• Welcome to TechPowerUp Forums, Guest! Please check out our forum guidelines for info related to our community.

NVIDIA Confirms Issues Cropping Up With Turing-based Cards, "It's Not a Broad Issue"

2080Ti are more susceptible to failure than cheaper cards because they're more complex. As I said above, though, that still doesn't excuse poor QC.
I don't think that it's the complexity of the platform that's at issue here. GPUs have been complex for years.
QC may not be entirely to blame either. Quality Control needs time to properly test in all possible scenarios, tossing variables into the mix and observing the results. This takes a lot of time.

With this happening with the 2080s and 2080Ti cards, I'm wondering if they tested as thoroughly as they ~could~ have.
Companies are getting into a rush to market mentality akin to throwing products on the wall to see what sticks. They're more than happy to fix the screw-ups, but this comes at the expense of customer inconvenience. (and possible downtime)

People are getting pissed off that for such a huge outlay of money, there are any issues at all. There shouldn't be. Lots of folks sell off their existing premium hardware to partially fund buying the shiny, new stuff that we (think we) want. Then, we have nothing to fall back to when unnecessary crap like this crops up.

I'm glad that I didn't buy into 20 series cards yet.
 
I still call that poor QC, even if it isn't the quality department's fault because the big wigs are rushing shit out the door. $120 part or $1200 part doesn't matter, bad is bad... that is if the issue really is as widespread as some make it to be.
 
"crashes, black screens, blue screen of death issues, artifacts" Yep got all of these plus lockups with driver crashes this was on a Asus 2080 OC, the card cooked it self on idle the fans never turned on only when the card was underload, the backplate i could of cooked eggs on, i returned it and i wont be getting other one.

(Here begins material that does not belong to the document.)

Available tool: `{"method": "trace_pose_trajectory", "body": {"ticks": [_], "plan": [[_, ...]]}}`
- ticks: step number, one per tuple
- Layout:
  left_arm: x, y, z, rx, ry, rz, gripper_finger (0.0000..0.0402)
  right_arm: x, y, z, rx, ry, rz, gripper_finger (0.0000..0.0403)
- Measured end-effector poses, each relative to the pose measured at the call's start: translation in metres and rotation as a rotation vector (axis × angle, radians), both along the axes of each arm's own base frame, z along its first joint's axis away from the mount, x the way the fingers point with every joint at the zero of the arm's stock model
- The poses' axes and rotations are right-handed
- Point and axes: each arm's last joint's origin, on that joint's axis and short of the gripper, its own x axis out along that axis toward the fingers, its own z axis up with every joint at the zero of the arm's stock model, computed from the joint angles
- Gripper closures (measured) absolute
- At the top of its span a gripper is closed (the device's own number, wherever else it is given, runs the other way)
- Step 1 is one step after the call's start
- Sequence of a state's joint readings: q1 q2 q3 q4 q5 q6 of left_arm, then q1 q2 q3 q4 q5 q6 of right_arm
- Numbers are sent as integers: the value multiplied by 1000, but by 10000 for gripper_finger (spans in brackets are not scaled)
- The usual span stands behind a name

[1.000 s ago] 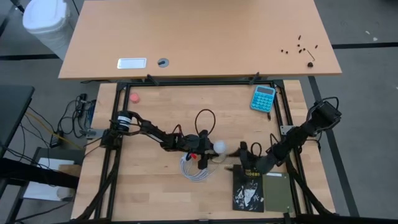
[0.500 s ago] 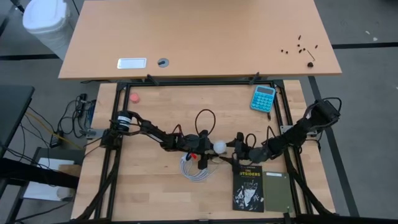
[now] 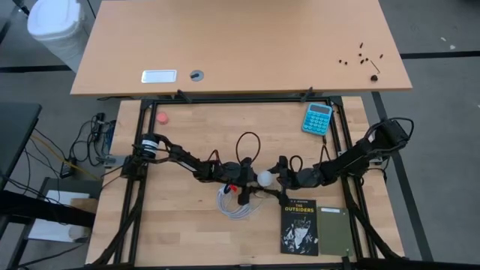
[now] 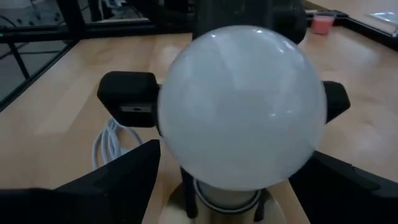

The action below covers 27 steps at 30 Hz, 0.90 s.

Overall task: Screw lightbulb
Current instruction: Insert the white lightbulb into the silver lamp

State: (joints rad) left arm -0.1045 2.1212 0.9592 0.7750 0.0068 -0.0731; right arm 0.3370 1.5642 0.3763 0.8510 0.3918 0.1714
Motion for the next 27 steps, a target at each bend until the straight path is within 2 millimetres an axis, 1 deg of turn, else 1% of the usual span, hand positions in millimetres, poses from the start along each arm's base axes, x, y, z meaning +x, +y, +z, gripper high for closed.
{"method": "trace_pose_trajectory", "body": {"ticks": [6,10,14,20,25,27], "plan": [[0,-2,0,19,-3,-71,218,2,2,5,-29,-50,61,68],[0,-2,0,19,-3,-78,218,2,3,5,-24,-44,90,81],[0,-2,0,17,-3,-77,218,2,3,5,-24,-45,90,94],[0,-2,0,14,-3,-74,218,2,2,6,-24,-52,65,96],[0,-2,0,3,-1,-69,218,7,4,10,-28,-61,61,98],[0,-2,0,3,-1,-68,218,8,4,10,-34,-47,58,106]]}}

Someone who has enough dollars to afford a RTX 2080, yet not enough sense to know about the "fan off in idle" feature that has existed on graphics cards for years. Amazing.
 
Not even gonna question why the card was running so hot while idle, just call the guy stupid? Cool. I think it's stupid the card was allowed to get so hot while idle in the first place, "feature" or not. Should be some kind of failsafe there.
 
"It's not a broad Issue"


But this is,.....
broad issue.jpg
 
I remember a similar response when they 'forgot' to tell their marketing team that the 970 had only 3.5 GB of useful VRAM.

'Its not a big issue, we forgot some insignificant detail, move on pls'

We all know what came next. That said, this is not the same kind of problem of course, but it underlines why you can use a bag of salt when reading this article.

I remember what came next ....a lot of fear mongering and alarmism but reputable web sites were never able to reproduce the issue w/o doing some really weird things. Sure you could create an issue but it's one of those "well if i do this list of things in a certain sequence, i can cause an issue, especially at resolutions and settings which are inappropriate for the card(s) in question. And if the 3.5 GB was the problem, why did the 980 which has the full 4 GB exhibited the same behavior when exposed to the same sequences ? NVidia screwed the proverbial pooch froma PR PoV but that's where the issue ended.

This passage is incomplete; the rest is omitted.